Wednesday, 25 June 2008

NCPA and the Sell-out of Heritage - Prefatory Note

The National Centre for the Performing Arts (NCPA) is moving towards the commercial exploitation of its archival recordings. The manner in which it has gone about it suggests a low priority accorded to the interests of music and musicians. We at the DSS Blog respond here with a series of articles that explore the various aspects of this issue in its larger context.

NCPA's preparations are indeed extensive. It has floated a tender seeking partnerships from the music industry, and also appointed as Arts Management Consultant one Owen Mortimer from the consultancy group C-Sharp. (Owen, presently also a director of the Rajasthan International Folk Festival, was earlier associated with the Les Azuriales Opera Festival and the Association of British Orchestras (ABO) as Acting Projects Manager.)

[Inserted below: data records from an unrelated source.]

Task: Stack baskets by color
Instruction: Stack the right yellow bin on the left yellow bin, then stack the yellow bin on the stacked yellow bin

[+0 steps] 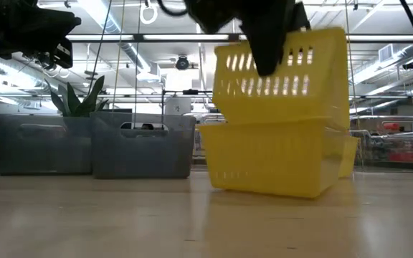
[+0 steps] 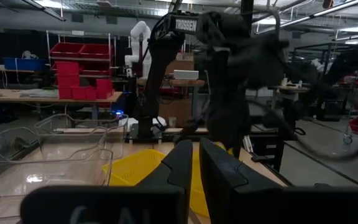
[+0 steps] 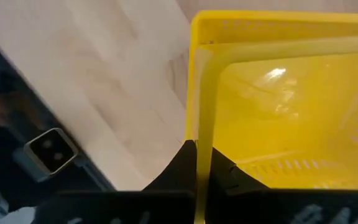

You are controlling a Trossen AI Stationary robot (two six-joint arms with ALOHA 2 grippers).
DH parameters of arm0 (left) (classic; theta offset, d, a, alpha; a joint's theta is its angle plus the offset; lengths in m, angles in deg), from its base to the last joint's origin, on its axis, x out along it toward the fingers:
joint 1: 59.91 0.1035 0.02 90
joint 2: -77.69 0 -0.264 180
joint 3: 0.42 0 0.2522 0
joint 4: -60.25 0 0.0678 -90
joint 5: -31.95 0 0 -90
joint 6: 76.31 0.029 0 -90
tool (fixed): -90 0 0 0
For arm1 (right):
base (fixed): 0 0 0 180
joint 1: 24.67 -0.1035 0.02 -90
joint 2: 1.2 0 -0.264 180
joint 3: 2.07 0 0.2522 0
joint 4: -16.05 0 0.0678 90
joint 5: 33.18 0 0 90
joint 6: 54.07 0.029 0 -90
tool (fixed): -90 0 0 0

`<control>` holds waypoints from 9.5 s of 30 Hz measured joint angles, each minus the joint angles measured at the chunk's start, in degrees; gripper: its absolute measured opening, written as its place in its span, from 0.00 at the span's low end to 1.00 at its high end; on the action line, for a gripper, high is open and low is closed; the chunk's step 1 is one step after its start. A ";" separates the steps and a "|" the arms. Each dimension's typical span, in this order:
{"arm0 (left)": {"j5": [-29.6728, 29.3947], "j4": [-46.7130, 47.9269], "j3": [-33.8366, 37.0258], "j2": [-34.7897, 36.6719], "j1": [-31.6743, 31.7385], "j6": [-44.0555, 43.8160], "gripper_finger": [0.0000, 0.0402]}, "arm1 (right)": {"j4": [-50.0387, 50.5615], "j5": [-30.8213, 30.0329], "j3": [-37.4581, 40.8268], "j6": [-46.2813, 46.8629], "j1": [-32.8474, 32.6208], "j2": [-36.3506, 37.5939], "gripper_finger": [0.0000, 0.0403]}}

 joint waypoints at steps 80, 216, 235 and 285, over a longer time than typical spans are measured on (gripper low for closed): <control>0.01 0.00 0.00 0.00 0.00 0.00 0.07 | -6.02 5.89 1.01 -4.38 -4.76 -2.06 0.35; 0.01 -0.02 -0.02 0.01 0.00 0.00 0.08 | -4.94 -9.95 10.61 6.69 -6.50 24.17 0.03; 0.00 0.27 -0.11 -1.90 -0.02 -0.02 0.07 | -24.08 -6.30 10.74 7.45 -5.76 15.33 0.02; 0.00 0.00 0.00 -2.25 0.00 0.00 0.09 | -1.95 -1.88 17.93 7.32 -0.68 13.79 0.17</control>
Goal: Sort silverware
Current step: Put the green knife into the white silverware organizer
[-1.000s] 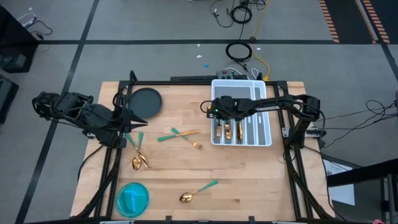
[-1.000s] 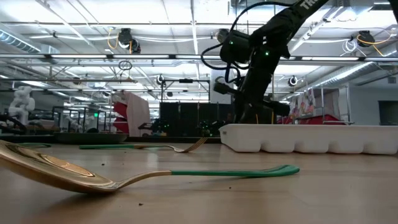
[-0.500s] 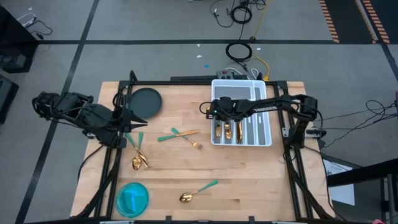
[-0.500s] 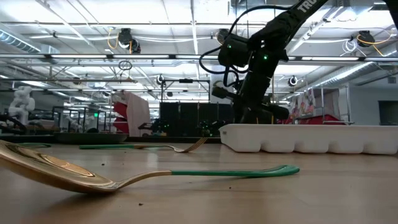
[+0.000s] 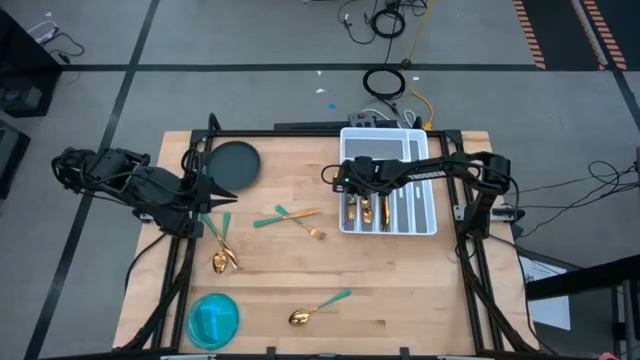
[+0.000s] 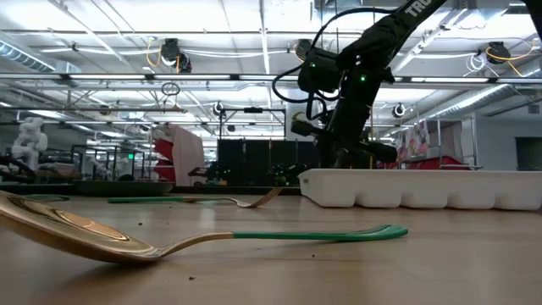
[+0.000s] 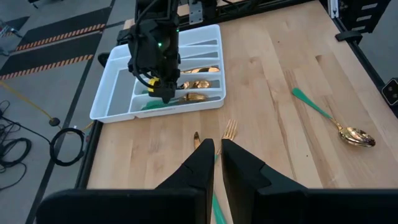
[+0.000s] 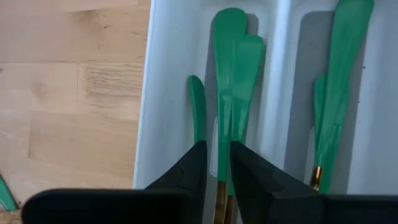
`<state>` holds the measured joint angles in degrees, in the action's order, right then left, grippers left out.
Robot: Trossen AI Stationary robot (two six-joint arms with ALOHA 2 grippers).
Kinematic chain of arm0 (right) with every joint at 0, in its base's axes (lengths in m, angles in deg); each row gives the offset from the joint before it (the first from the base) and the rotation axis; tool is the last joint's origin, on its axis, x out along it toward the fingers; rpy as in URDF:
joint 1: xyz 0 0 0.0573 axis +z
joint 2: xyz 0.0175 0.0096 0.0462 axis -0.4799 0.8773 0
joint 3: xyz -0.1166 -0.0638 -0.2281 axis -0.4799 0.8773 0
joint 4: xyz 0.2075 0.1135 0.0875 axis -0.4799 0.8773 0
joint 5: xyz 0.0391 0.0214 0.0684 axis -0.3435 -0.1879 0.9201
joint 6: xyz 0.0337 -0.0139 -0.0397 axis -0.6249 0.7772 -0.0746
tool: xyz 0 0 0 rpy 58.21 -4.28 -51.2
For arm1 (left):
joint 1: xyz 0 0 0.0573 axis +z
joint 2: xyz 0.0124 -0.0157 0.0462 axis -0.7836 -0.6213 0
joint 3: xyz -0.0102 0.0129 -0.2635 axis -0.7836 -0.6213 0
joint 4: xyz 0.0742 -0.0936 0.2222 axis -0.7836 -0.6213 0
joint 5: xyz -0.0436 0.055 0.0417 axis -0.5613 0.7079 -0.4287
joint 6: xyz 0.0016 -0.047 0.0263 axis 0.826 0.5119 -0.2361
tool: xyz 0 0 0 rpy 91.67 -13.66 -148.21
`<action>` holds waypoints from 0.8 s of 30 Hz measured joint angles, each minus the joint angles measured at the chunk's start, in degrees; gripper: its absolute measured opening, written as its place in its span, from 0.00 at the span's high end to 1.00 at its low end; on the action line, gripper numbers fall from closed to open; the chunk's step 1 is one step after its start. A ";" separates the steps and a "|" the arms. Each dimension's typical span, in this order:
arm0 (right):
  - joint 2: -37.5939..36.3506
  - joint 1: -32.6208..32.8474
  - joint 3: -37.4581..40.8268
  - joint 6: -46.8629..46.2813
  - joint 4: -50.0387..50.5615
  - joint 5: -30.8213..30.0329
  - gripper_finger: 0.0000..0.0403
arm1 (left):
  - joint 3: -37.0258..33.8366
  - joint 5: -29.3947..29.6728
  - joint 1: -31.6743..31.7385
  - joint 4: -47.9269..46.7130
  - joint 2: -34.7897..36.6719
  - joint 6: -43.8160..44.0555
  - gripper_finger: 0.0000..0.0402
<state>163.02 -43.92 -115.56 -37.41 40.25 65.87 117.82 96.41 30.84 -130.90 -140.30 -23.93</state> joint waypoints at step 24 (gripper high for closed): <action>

Strangely enough, it is only after undertaking these steps that it has started informing concerned artistes. On 13 June 2008 it circulated an e-mail on this venture, the text of which is nothing more than a copy/paste of the tender mentioned above.e

This casual treatment gives credence to apprehensions that the venture accords low priority to the interests of music and musicians. It also makes one wonder how serious they are about their promise made in the tender about conducting the venture "with strict adherence to intellectual property rights and all prevailing laws applicable for their legitimate release."

Not unnaturally, these developments have evoked great dismay in the musicians' community. Some have already already placed on record their strong reservation about the venture. The media, though, has yet to catch. An extensive web-search yielded not a single newspaper report on the issue.

We at the DSS Blog feel that the project is not only a cause of concern in itself, it also raises larger questions about the commercialisation of cultural heritage. In response, we present here a series of articles that examine this and other related developments, together with their larger ethical, legal, historical, economic and other implications.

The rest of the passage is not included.